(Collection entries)
Segment Open

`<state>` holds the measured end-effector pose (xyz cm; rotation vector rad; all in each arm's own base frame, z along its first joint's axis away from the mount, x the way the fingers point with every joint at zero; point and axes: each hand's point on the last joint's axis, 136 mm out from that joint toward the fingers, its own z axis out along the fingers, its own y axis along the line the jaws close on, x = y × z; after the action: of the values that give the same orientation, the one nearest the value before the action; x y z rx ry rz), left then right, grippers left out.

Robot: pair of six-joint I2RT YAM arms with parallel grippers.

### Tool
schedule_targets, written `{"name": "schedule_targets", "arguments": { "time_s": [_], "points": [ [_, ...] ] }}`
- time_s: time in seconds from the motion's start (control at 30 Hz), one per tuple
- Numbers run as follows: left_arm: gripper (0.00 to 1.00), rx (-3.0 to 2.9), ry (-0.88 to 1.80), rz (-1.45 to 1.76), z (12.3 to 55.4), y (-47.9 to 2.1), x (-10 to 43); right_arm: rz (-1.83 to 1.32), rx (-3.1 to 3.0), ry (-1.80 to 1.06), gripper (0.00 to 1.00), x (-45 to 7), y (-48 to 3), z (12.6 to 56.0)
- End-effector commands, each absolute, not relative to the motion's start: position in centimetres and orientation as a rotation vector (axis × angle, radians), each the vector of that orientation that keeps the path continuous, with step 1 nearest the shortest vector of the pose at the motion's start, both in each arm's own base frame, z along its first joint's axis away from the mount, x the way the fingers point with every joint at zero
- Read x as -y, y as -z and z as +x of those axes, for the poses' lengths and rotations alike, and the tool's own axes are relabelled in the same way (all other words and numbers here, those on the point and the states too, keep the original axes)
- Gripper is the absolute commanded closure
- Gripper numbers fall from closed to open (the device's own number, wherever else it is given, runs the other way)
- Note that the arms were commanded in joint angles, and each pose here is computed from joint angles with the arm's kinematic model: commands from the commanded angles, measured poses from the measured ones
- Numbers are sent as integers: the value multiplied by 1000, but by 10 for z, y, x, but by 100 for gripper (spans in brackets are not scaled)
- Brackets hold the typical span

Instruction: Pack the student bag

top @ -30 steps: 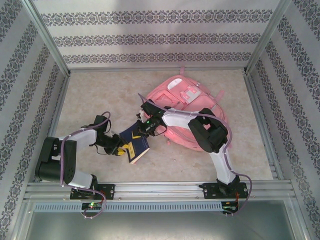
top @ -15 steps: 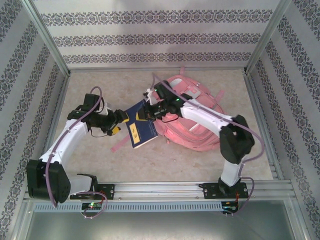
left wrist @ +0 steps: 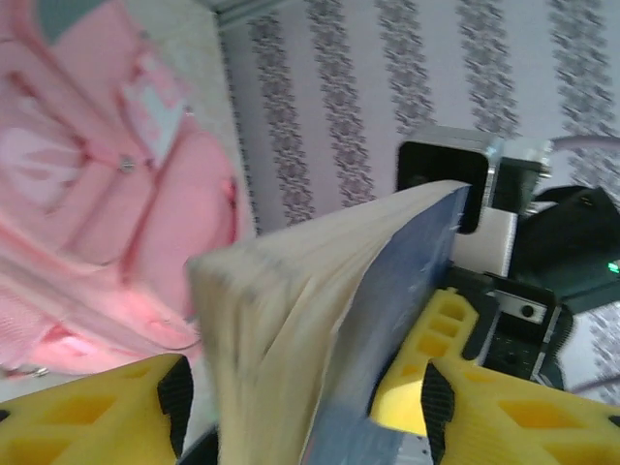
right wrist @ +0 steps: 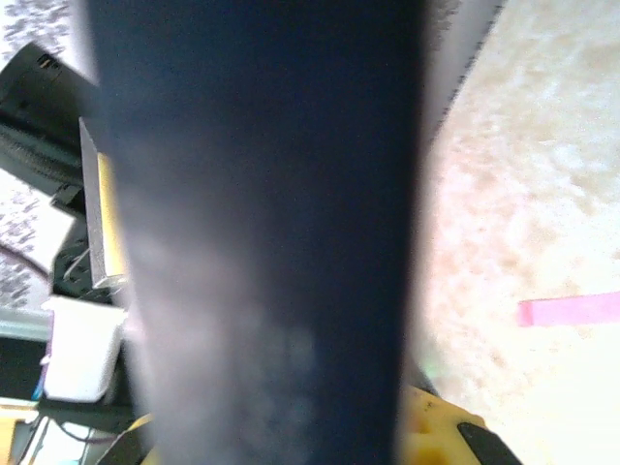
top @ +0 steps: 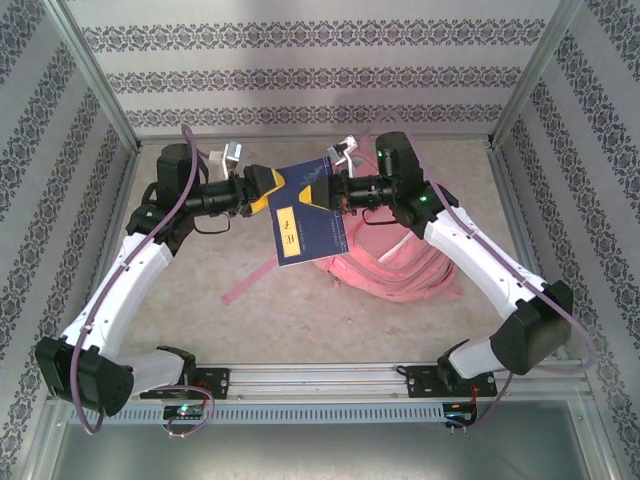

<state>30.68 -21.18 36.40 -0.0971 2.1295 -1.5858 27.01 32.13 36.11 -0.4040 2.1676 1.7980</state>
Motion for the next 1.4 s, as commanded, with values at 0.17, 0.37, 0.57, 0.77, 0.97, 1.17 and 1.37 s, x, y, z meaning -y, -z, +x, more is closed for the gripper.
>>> {"name": "schedule_targets", "arguments": {
  "time_s": [0.17, 0.37, 0.57, 0.77, 0.97, 1.17, 1.37],
  "points": [
    [44, -1982, 1768, 185, 274, -420, 244, -543, -1914, -1907, 100, -305, -430, 238],
    [63, -1909, 1848, 349, 250, -440, 261, -552, -1870, -1906, 100, -295, -438, 232],
    [91, -1851, 1878, 434, 239, -452, 269, -515, -1870, -1885, 100, -288, -434, 234],
    [100, -1835, 1875, 441, 241, -455, 270, -464, -1857, -1769, 93, -278, -433, 237],
    [100, -1810, 1810, 403, 249, -462, 267, -290, -1848, -1551, 38, -246, -430, 256],
    [100, -1683, 1771, 281, 276, -501, 263, 17, -1722, -1463, 28, -200, -426, 273],
    [100, -1508, 1647, 13, 312, -532, 242, 98, -1465, -1581, 23, -199, -444, 255]
  ]
}}
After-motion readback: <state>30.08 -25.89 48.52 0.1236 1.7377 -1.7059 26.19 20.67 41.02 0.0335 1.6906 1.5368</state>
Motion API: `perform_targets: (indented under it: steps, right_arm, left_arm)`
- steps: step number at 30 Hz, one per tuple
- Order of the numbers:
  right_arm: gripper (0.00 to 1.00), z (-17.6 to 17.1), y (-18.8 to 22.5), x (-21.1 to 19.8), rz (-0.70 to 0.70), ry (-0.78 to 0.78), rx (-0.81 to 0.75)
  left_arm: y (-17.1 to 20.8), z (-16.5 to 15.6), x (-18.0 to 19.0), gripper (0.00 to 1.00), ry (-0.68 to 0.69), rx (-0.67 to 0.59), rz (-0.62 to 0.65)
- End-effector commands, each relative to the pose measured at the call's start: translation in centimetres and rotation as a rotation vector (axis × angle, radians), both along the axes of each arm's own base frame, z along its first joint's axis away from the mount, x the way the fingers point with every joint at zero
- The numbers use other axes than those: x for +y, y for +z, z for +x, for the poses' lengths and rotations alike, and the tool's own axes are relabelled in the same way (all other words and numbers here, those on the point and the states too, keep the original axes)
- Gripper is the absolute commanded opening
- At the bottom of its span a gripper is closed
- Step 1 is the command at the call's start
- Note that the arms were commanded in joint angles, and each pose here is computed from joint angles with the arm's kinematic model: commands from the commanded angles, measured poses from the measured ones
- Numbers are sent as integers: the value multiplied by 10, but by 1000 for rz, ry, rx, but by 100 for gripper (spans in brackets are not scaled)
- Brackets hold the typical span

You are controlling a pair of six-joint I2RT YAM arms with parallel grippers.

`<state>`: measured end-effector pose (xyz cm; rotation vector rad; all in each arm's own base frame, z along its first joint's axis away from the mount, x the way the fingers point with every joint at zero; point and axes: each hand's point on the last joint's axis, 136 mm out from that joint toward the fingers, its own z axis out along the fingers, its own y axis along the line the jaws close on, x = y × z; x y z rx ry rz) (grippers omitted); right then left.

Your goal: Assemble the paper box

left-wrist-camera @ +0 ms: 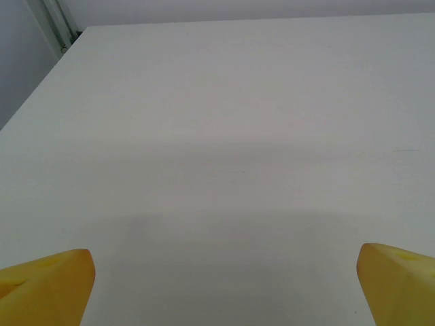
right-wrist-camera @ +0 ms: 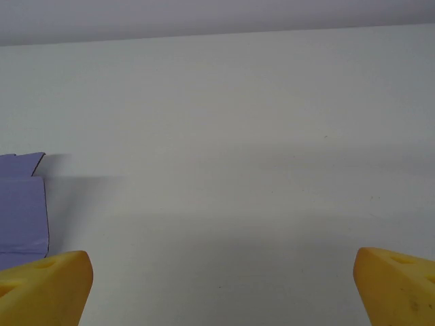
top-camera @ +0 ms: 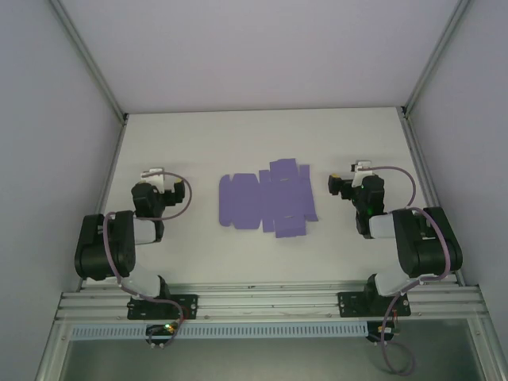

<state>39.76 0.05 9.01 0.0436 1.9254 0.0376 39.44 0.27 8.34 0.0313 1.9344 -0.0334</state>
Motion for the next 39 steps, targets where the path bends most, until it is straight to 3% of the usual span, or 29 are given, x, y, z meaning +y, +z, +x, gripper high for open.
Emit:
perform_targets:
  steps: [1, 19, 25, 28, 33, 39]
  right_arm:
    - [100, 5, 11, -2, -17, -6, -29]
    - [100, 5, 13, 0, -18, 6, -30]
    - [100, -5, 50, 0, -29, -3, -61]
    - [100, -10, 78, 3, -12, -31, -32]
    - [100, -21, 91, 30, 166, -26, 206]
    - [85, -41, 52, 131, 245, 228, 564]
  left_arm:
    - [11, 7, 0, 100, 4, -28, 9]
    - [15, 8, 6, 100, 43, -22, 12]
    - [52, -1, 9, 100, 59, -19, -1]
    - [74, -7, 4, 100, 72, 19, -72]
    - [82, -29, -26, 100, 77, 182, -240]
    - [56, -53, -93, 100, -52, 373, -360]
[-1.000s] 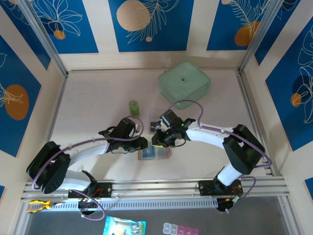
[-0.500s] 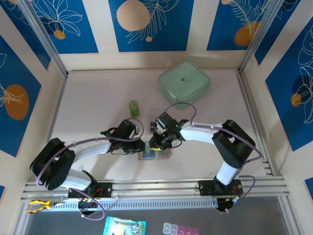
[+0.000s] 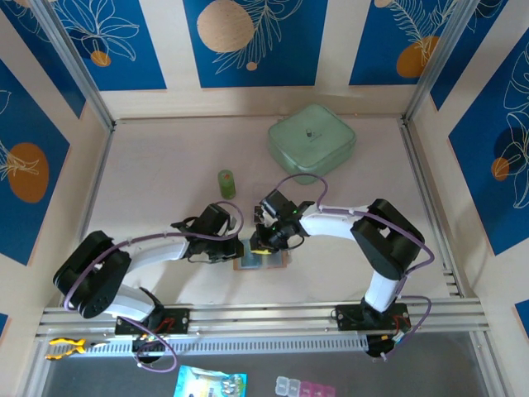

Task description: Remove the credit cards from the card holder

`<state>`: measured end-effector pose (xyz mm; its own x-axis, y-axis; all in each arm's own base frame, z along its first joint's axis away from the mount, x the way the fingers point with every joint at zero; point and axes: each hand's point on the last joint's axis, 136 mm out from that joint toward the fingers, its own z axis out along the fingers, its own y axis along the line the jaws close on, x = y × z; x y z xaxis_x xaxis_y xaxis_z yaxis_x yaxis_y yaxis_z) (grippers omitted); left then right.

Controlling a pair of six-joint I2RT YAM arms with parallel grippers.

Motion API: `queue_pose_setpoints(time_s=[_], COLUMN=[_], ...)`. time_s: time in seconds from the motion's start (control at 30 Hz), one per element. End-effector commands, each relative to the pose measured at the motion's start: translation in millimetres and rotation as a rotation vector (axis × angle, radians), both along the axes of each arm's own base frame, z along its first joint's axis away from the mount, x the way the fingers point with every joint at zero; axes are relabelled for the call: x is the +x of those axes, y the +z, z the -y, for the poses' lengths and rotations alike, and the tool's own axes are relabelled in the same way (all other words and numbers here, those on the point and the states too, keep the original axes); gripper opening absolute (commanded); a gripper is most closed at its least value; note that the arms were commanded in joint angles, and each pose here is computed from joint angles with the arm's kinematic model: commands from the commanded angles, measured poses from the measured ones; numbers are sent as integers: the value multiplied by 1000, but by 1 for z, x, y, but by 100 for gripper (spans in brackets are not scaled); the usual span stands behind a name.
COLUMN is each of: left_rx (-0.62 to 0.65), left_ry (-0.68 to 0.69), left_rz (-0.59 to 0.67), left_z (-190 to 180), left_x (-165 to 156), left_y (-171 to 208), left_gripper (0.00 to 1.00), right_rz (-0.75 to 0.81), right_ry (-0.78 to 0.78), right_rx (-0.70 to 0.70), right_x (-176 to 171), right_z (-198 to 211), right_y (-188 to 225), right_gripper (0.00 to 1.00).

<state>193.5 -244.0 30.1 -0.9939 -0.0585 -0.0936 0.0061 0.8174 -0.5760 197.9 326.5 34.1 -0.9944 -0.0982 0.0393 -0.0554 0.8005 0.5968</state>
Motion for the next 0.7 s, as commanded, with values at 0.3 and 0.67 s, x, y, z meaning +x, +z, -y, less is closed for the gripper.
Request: queue_pose_setpoints(time_s=[0.3,0.67], left_rx=[41,37], left_ry=[-5,-4], left_rz=[-8,-5], left_z=[-9,-9], left_x=[-2,-1], left_y=[-10,-8], left_gripper=[12,12], right_rz=[17,10], right_ry=[29,31], right_rx=[-59,-58], right_x=[-1,-3], right_z=[4,2], right_y=[-3,-6], right_gripper=[24,24])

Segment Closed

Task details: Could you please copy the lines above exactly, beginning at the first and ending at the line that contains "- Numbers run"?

Task response:
`<state>` holds the measured end-effector pose (xyz cm; rotation vector rad; all in each arm's own base frame, z along its first joint's axis away from the mount, x the way the fingers point with every joint at zero; point and axes: each hand's point on the last joint's axis, 136 mm out from that joint toward the fingers, its own z axis out along the fingers, its own y axis along the line the jaws close on, x = y × z; after the action: of the values that give the same orientation, the one nearest the value before the action; x y z rx ry rz), left then right, grippers left out.

Robot: pair of six-joint I2RT YAM arms with parallel grippers.

### Tool
schedule_targets, written `{"name": "schedule_targets", "arguments": { "time_s": [_], "points": [ [_, ...] ] }}`
- time_s: time in seconds from the motion's start (control at 30 Hz), one per tuple
- Numbers run as follows: left_arm: gripper (0.00 to 1.00), rx (-3.0 to 2.9), ry (-0.88 to 1.80), rz (-1.45 to 1.76), z (12.3 to 55.4), y (-47.9 to 2.1), x (-10 to 43); right_arm: rz (-1.83 to 1.32), rx (-3.1 to 3.0), ry (-1.80 to 1.06), gripper (0.00 to 1.00), x (-45 to 7), y (-48 to 3), z (12.6 to 56.0)

Work on this exercise is now complete.